- [Exercise]
Gather every line from the entries below that includes "yellow".

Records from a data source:

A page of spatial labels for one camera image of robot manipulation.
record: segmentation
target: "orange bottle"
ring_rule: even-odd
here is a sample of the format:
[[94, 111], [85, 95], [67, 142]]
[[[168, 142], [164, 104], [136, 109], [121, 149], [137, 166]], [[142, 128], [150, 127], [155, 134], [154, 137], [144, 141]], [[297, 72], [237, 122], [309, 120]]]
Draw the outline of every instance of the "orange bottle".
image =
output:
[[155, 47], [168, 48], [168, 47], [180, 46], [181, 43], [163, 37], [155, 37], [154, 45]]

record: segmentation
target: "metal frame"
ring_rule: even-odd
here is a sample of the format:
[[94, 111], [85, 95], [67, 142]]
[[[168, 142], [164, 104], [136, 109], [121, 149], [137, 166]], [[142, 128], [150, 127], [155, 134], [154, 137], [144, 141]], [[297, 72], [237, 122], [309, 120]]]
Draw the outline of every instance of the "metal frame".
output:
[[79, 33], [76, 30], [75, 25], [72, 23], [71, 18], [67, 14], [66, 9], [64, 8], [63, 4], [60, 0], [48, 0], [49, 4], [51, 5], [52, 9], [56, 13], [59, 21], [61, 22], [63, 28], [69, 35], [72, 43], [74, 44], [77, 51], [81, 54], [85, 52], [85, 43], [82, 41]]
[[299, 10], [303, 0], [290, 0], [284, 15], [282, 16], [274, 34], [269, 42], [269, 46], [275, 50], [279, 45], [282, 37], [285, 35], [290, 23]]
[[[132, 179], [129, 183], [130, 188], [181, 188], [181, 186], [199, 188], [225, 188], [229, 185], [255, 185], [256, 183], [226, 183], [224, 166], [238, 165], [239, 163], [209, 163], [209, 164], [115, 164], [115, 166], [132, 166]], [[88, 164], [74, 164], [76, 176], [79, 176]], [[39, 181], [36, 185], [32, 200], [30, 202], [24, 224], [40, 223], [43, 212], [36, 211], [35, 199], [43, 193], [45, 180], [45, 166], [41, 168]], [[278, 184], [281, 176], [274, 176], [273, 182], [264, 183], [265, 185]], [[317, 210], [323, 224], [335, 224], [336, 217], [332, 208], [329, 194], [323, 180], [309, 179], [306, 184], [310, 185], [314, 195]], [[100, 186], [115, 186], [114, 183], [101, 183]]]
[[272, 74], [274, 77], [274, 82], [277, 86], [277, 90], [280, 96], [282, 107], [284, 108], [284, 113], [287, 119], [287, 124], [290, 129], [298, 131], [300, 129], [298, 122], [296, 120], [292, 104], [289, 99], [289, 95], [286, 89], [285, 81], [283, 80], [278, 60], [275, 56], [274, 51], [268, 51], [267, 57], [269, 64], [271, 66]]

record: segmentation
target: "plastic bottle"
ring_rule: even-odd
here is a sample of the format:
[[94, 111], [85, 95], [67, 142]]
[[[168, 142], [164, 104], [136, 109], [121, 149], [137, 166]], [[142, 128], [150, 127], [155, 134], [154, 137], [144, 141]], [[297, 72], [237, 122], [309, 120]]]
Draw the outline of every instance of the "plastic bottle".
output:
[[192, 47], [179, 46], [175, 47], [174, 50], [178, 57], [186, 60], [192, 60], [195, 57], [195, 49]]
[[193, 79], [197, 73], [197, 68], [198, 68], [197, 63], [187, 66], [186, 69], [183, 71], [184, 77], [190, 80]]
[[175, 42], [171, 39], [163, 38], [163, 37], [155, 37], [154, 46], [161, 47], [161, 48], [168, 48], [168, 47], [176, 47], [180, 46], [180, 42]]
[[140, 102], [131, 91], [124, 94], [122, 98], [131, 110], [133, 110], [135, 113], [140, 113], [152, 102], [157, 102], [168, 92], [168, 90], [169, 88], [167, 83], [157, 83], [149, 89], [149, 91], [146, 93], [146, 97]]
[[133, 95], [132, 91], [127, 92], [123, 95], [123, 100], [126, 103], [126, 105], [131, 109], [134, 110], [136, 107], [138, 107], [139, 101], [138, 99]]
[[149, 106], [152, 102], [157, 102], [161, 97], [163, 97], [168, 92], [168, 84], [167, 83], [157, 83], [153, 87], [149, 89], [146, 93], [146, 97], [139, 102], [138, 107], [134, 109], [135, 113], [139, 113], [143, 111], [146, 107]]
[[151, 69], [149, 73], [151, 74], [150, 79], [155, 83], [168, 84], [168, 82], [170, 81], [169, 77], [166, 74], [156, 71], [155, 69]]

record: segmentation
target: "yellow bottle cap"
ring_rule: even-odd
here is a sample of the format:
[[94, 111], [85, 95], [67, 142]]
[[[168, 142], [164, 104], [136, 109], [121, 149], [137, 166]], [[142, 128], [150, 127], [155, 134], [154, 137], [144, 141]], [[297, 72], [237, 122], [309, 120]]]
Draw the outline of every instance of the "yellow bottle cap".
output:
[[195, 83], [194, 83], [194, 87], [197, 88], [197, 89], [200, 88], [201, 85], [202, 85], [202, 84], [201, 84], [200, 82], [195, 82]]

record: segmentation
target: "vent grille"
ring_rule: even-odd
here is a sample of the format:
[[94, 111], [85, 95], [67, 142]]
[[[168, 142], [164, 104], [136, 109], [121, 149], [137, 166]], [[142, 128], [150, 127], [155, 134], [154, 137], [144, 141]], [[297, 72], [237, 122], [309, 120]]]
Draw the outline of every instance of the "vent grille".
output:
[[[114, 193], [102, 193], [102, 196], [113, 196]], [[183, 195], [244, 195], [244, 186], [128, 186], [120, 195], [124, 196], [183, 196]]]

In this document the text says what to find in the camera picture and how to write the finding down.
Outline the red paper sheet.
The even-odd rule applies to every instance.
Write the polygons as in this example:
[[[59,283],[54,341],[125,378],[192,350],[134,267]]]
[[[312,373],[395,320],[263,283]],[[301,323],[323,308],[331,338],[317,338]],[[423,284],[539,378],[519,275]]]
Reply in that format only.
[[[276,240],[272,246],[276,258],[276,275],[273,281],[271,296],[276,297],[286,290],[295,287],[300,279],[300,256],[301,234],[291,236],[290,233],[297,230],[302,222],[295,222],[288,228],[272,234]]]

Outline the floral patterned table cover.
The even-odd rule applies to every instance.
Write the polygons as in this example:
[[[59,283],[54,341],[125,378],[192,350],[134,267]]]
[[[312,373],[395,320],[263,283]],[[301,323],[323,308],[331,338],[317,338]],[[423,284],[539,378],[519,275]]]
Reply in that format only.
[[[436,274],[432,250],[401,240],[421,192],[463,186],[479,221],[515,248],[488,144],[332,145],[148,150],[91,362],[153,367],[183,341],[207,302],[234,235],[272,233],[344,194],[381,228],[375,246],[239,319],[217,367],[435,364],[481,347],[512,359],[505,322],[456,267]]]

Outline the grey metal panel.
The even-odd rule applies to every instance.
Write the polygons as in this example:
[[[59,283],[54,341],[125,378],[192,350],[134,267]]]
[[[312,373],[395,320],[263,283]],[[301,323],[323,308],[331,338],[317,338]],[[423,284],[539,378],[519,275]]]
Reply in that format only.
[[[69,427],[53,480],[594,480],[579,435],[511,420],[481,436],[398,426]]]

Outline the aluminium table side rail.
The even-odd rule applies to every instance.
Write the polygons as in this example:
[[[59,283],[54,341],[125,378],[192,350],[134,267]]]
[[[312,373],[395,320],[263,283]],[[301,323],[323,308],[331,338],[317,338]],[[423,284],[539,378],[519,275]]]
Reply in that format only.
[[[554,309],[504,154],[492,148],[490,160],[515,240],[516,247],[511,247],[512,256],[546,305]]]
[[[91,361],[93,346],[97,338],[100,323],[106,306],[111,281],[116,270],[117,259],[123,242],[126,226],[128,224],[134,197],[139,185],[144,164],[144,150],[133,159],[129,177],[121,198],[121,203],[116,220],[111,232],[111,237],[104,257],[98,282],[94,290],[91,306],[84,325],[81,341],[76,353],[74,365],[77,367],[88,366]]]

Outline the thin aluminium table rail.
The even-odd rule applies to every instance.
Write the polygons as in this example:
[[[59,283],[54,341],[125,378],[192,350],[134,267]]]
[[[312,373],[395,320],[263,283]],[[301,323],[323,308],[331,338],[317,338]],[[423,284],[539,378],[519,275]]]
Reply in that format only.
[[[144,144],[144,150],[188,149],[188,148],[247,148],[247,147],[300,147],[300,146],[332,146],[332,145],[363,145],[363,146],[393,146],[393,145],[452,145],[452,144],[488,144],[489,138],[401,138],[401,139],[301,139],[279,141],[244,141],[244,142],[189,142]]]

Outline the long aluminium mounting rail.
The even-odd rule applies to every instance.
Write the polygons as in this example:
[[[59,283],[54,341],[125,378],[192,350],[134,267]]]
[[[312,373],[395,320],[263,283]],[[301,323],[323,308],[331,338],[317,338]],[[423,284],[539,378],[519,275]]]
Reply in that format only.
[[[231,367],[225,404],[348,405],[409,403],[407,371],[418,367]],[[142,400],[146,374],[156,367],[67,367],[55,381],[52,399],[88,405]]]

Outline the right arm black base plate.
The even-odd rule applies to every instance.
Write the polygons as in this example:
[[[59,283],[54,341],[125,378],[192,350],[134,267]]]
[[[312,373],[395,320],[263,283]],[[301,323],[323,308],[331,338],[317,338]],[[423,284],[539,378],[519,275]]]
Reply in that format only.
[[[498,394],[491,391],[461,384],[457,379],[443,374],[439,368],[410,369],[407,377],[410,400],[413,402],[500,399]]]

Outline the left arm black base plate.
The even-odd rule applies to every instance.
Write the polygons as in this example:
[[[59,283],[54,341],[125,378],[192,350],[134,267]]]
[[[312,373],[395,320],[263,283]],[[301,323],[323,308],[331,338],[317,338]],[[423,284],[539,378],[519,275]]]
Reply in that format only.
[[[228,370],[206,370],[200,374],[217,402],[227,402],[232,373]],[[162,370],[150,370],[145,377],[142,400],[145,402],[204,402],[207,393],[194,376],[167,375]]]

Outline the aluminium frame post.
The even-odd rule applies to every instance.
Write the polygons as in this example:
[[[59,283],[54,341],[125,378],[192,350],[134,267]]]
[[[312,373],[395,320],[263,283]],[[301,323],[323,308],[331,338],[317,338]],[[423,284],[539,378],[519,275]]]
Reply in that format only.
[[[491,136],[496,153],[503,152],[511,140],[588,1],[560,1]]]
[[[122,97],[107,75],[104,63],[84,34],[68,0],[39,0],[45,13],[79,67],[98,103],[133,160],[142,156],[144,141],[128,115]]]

- [Answer]
target: "yellow bottle cap"
Draw the outline of every instance of the "yellow bottle cap".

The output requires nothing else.